··· EXTRACTED ENTRIES

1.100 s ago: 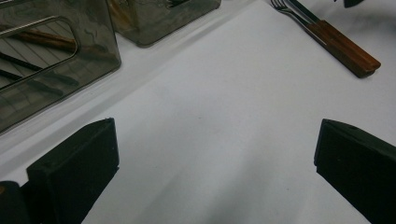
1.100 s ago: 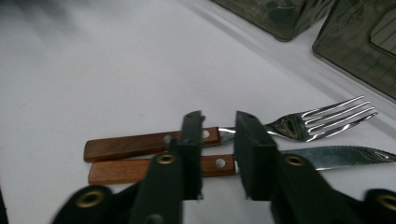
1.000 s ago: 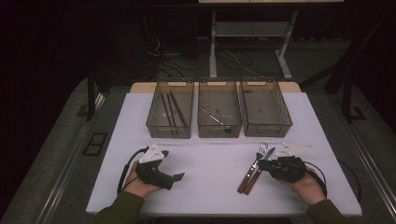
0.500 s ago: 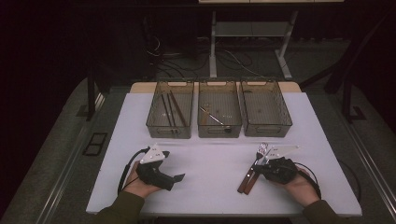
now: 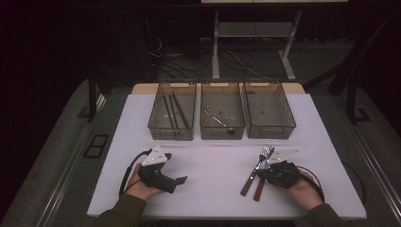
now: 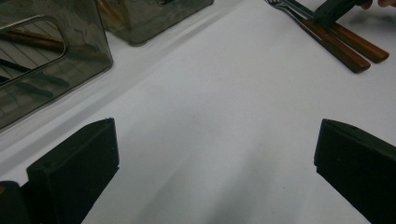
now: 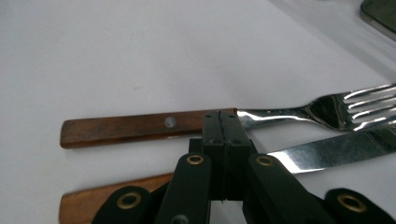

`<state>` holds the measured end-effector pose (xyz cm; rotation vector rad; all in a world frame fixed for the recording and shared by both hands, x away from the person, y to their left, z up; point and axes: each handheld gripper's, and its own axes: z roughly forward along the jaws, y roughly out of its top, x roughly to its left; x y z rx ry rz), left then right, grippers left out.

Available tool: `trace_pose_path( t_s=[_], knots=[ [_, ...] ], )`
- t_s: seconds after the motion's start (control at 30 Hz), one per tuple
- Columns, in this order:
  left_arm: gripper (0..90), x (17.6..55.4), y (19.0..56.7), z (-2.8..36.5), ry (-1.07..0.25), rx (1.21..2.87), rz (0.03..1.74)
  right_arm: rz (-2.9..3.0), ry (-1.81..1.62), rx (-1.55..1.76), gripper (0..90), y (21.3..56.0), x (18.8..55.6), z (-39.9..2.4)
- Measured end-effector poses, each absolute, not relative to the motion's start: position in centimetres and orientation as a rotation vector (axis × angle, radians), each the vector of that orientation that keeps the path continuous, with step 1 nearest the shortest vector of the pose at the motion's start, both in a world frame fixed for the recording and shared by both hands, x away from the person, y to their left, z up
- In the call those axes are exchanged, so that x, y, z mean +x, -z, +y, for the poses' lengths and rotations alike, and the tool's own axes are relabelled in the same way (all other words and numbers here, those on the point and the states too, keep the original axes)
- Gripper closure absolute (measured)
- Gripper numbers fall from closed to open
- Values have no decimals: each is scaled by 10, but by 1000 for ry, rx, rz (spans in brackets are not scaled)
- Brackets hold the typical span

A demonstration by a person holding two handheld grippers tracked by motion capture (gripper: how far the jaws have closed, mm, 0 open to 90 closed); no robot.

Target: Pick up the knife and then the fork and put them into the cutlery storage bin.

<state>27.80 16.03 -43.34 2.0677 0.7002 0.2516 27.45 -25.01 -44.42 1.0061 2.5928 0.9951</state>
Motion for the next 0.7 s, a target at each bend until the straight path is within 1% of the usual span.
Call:
trace_pose_path(
  t_s=[0.33,0.7],
  knots=[
    [0,278,433,160,-249,2068,697,2588,-948,1024,900,444,271,-259],
    [0,279,434,160,-243,2070,696,2565,-882,1063,900,440,264,-280]
  ],
)
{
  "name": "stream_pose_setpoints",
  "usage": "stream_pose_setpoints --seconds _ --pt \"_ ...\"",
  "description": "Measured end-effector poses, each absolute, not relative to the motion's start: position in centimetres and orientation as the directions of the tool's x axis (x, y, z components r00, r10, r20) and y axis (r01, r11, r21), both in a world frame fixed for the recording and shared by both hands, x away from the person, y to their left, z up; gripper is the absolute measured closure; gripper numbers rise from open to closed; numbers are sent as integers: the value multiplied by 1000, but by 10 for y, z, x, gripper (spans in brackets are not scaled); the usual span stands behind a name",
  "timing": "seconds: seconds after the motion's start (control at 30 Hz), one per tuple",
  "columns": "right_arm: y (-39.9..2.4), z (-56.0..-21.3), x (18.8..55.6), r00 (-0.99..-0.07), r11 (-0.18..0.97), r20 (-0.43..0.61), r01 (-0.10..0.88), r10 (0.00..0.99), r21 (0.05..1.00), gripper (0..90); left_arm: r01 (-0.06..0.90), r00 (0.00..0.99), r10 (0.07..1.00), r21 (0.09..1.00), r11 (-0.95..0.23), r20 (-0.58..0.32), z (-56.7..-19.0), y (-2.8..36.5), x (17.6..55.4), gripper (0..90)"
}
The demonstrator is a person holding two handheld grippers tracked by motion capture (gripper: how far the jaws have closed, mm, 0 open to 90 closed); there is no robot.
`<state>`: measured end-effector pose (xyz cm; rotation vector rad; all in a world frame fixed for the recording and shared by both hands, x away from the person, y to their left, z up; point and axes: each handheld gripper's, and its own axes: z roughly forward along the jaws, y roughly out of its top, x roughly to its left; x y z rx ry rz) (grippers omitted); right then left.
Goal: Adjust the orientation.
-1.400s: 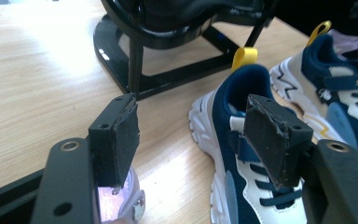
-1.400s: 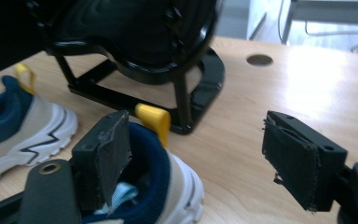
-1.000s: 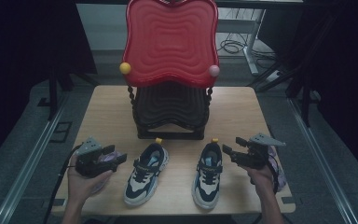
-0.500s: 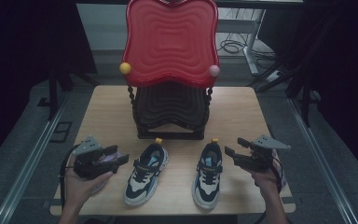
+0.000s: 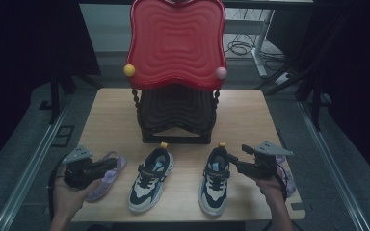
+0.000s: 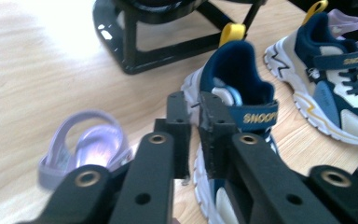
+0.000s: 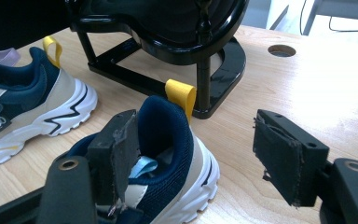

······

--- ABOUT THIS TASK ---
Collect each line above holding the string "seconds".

--- WRITTEN SOLUTION ---
- t_s: seconds after the motion's start (control at 30 Hz), one per tuple
  "usage": "stream_pose_setpoints --seconds _ --pt \"_ ...\"",
  "timing": "seconds: seconds after the motion's start (control at 30 Hz), one per tuple",

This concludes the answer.